Kontrabass, Performance

Aleksander Gabryś ist Kontrabassist, Performer und Komponist. Er tritt als Solist mit Ensembles wie u.a. dem Klangforum Wien, dem Ensemble Modern, Collegium Novum Zürich, dem œnm.œsterreichisches Ensemble für neue Musik auf. Seit 2001 ist er festes Mitglied des Ensemble Phoenix Basel.
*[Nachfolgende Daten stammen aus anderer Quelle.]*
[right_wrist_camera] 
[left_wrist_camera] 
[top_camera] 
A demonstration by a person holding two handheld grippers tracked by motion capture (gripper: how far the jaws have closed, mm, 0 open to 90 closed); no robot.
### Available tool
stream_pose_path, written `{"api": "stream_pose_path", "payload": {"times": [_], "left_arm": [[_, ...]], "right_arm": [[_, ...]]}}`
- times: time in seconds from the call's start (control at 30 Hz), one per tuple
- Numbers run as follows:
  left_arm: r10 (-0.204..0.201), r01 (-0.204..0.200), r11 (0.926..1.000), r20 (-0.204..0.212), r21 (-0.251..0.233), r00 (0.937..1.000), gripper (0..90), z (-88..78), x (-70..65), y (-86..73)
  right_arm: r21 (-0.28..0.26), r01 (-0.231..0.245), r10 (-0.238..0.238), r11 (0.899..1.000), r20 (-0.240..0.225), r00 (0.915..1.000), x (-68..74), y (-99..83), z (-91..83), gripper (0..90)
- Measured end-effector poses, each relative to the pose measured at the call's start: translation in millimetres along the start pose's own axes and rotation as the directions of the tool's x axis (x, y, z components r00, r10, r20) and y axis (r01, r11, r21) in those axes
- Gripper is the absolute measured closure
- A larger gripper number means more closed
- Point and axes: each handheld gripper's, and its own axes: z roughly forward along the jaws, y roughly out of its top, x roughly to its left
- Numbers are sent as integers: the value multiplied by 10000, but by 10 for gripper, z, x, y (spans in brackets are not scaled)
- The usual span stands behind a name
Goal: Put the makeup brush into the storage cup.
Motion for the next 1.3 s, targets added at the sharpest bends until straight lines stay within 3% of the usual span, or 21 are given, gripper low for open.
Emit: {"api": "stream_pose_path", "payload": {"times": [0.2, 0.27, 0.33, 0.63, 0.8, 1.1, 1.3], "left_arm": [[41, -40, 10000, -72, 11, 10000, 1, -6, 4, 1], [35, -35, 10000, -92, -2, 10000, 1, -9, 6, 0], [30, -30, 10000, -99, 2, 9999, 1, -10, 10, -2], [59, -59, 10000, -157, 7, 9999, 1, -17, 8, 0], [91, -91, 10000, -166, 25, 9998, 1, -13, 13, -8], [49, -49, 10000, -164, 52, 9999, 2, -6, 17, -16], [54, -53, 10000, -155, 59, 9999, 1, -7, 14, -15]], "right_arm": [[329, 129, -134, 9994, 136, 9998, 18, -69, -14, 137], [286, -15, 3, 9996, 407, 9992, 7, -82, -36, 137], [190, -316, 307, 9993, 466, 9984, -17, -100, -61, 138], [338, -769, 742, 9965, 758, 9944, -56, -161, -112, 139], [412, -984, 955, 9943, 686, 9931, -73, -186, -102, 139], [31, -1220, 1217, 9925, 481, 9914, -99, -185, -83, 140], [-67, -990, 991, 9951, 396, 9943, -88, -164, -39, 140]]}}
Er spielte bereits in New York, Moskau, Buenos Aires, São Paulo, Kapstadt, Montevideo, Tiflis, Warschau, Nairobi, Göteborg, Paris, Berlin, Rom, Zagreb, Sarajevo, Novi Sad und Zürich sowie bei Festivals wie der Biennale di Venezia, MaerzMusik und Wien Modern. 2020 war er an der Stanford University tätig, wo er einen Meisterkurs für Komposition leitete und ein Solorezital am CCRMA spielte. Viele Komponist:innen, darunter Helmut Oehring, Ulrich Krieger, Douglas McCausland, Edward Bogusławski, Thomas Kessler, Ryszard Gabryś, Krzysztof Knittel, Junghae Lee, Michel Roth, Nicolas Tzortzis und Erik Ulman haben ihm Werke für Kontrabass gewidmet. Sein kompositorisches Schaffen umfasst Werke für Kontrabass, Kammermusik und Computermusik, oft mit einer Tendenz zu paratheatralischen Formen. Seine Soloauftritte, geprägt von expressiver Dichte, sind in der Tradition des Ein-Mann-Theaters verankert. 2024 brachte er als Autor den Film «Sonata ♭» heraus, der auf der «Beelzebub-Sonate» von S.I. Witkiewicz basiert. 2025 wurde sein Kontrabasskonzert «Rio, mein Rio» mit dem Ensemble Phoenix Basel uraufgeführt.